Required work ::
Only some lines are wanted. Transcribe, exactly, the lines below from the line with "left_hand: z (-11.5" up to and including the line with "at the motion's".

Given entries ::
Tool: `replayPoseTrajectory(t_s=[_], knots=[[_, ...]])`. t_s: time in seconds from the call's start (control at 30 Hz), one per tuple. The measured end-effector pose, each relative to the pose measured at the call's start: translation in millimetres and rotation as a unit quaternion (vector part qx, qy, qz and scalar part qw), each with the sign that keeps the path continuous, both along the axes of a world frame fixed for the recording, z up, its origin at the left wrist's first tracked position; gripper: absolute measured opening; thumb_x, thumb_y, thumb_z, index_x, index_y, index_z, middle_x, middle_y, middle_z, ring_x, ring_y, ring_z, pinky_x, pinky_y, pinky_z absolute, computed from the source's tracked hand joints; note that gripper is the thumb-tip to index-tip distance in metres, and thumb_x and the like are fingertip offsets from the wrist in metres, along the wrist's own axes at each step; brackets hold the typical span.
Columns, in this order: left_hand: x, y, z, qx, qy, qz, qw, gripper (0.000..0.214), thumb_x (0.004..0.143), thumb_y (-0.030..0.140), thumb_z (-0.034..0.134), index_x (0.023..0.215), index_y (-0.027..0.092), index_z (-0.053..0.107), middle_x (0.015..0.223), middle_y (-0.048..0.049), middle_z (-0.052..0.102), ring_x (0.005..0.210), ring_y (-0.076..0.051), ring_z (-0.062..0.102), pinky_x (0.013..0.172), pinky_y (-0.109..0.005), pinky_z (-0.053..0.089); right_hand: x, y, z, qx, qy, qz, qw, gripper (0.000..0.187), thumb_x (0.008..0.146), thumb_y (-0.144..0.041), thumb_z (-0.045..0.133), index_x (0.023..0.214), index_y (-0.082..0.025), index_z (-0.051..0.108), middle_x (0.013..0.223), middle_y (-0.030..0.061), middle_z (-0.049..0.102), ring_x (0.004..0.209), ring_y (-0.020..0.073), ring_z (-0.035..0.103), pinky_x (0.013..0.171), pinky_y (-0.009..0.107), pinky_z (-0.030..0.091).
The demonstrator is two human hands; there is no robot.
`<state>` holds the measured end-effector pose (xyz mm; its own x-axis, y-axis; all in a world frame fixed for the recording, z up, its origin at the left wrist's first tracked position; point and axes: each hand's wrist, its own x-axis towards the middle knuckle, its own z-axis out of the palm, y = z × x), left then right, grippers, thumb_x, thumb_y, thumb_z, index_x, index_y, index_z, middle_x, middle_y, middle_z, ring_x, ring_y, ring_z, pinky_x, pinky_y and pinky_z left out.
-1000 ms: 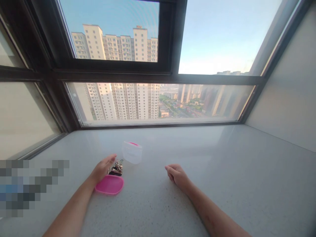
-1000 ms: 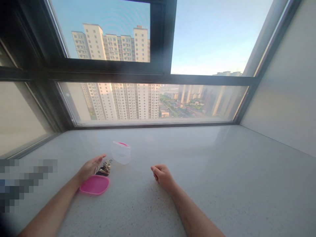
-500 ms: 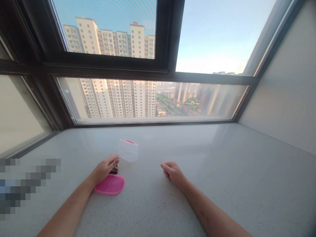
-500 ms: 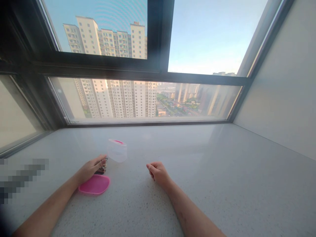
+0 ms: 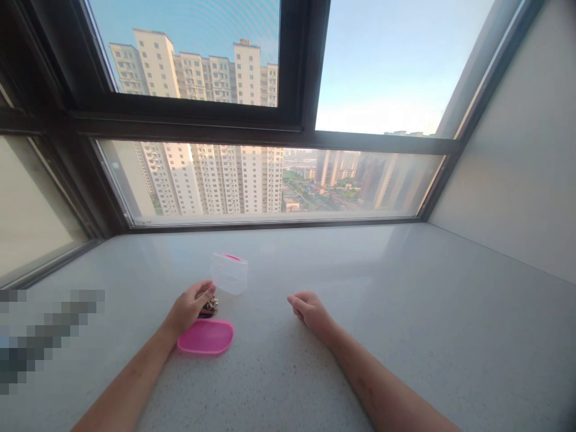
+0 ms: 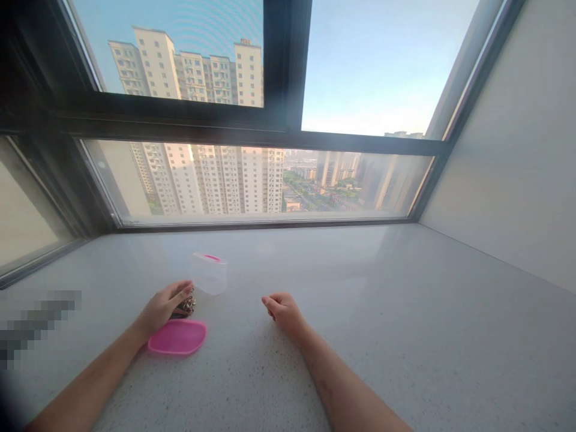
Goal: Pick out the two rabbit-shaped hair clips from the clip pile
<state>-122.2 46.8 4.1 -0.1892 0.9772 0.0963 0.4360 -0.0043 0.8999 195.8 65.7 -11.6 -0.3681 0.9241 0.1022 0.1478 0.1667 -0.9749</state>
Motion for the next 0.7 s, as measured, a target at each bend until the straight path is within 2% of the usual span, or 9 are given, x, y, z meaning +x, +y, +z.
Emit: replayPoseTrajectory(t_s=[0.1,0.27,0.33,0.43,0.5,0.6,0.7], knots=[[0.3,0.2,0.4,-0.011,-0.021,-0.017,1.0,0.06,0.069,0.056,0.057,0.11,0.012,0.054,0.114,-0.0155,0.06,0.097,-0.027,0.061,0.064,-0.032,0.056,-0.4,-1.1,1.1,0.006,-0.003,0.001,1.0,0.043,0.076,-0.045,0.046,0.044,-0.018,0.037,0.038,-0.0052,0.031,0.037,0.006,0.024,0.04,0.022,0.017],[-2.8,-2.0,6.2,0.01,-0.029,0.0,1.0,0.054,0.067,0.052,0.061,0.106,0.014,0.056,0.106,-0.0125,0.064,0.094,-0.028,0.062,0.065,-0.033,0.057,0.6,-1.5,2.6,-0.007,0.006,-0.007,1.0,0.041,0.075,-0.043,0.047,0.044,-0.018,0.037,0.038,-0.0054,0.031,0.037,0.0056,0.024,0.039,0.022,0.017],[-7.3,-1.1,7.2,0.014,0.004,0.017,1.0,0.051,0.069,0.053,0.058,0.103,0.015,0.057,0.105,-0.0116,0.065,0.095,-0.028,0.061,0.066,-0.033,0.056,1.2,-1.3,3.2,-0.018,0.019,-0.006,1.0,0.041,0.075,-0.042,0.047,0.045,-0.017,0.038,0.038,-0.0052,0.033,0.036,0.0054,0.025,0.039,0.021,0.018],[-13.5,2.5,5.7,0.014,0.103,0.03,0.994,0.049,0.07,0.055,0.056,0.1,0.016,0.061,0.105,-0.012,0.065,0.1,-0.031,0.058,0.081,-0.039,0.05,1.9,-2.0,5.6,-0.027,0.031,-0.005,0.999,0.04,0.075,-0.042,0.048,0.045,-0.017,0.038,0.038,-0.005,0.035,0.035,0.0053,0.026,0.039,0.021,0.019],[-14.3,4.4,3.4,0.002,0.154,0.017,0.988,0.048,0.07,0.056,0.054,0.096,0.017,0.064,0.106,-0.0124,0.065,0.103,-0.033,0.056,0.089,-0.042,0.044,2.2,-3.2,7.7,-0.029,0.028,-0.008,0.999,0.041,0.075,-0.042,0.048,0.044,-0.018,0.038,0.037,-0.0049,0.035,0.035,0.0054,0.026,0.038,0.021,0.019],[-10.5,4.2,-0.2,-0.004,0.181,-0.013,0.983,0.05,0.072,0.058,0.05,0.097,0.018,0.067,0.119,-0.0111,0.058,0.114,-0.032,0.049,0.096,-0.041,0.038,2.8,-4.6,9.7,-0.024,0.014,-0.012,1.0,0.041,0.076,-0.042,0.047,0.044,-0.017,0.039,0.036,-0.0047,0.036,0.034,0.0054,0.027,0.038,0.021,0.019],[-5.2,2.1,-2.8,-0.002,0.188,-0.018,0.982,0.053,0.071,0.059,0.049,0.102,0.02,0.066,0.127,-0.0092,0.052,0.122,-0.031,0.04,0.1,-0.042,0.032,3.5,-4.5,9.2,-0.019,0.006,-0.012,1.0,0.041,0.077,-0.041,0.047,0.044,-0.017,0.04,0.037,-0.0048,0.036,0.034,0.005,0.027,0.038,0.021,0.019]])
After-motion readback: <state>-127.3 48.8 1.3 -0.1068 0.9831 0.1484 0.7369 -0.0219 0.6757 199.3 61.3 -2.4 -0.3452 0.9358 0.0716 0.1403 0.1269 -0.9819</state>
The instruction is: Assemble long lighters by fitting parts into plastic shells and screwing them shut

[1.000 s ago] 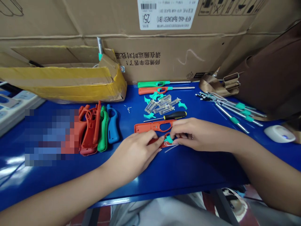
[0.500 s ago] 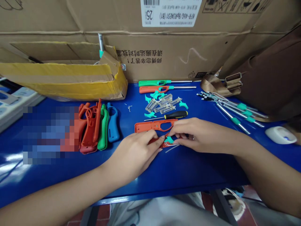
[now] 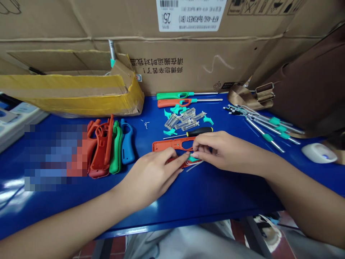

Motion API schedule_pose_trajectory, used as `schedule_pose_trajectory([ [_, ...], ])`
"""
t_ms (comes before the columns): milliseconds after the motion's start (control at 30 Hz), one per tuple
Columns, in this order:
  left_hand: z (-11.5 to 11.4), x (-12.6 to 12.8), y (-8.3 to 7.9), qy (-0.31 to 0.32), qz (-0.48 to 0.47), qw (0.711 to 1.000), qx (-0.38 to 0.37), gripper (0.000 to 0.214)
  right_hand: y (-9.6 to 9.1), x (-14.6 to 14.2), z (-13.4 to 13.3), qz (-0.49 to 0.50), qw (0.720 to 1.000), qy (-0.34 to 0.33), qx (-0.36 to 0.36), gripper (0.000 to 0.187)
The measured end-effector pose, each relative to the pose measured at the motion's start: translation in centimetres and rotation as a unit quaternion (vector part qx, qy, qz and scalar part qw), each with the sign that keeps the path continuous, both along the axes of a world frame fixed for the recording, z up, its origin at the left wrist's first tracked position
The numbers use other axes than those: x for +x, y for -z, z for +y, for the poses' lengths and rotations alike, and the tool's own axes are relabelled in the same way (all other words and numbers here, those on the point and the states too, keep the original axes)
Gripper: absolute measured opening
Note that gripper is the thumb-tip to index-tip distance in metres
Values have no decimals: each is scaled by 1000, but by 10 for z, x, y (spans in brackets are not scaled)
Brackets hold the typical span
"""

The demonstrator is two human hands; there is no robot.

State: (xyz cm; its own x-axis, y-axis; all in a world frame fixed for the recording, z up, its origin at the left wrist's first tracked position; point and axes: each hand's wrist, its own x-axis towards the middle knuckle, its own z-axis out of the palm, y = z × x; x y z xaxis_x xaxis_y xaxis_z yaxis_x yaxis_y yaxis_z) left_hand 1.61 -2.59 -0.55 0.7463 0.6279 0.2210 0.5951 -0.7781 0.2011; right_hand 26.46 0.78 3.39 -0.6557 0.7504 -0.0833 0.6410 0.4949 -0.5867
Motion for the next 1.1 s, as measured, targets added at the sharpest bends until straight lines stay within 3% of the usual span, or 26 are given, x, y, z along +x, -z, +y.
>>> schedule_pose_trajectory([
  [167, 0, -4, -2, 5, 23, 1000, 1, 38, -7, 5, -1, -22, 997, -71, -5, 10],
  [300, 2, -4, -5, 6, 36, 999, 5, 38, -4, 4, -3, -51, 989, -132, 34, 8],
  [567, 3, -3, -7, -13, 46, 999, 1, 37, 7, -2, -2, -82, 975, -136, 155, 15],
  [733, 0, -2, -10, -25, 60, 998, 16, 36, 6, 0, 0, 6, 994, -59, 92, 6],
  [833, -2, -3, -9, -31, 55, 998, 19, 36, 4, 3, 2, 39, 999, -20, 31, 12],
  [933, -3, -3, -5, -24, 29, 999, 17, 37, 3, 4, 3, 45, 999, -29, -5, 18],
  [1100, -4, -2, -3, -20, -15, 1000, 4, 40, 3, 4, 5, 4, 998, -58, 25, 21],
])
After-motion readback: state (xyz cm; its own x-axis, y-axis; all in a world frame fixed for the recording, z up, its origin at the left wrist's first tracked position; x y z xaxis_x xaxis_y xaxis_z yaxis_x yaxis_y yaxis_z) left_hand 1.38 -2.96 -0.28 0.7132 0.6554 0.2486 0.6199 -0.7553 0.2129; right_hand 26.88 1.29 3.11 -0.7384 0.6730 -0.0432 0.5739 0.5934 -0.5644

Written response ::
  left_hand: z (-11.5 to 11.4), x (-12.6 to 12.8), y (-8.3 to 7.9), qy (-0.31 to 0.32), qz (-0.48 to 0.47), qw (0.711 to 1.000), qx (-0.38 to 0.37), gripper (0.000 to 0.214)
  right_hand: y (-9.6 to 9.1), x (-14.6 to 14.2), z (-13.4 to 13.3), qz (-0.49 to 0.50), qw (0.720 to 1.000), qy (-0.34 to 0.33), qx (-0.36 to 0.36), gripper (0.000 to 0.187)
The measured end-effector pose, each relative to the pose measured at the motion's start: translation in centimetres and rotation as a unit quaternion (vector part qx, qy, qz and scalar part qw), each with the sign that keeps the path continuous, both along the axes of a world frame fixed for the recording, z up, its origin at the left wrist's first tracked position

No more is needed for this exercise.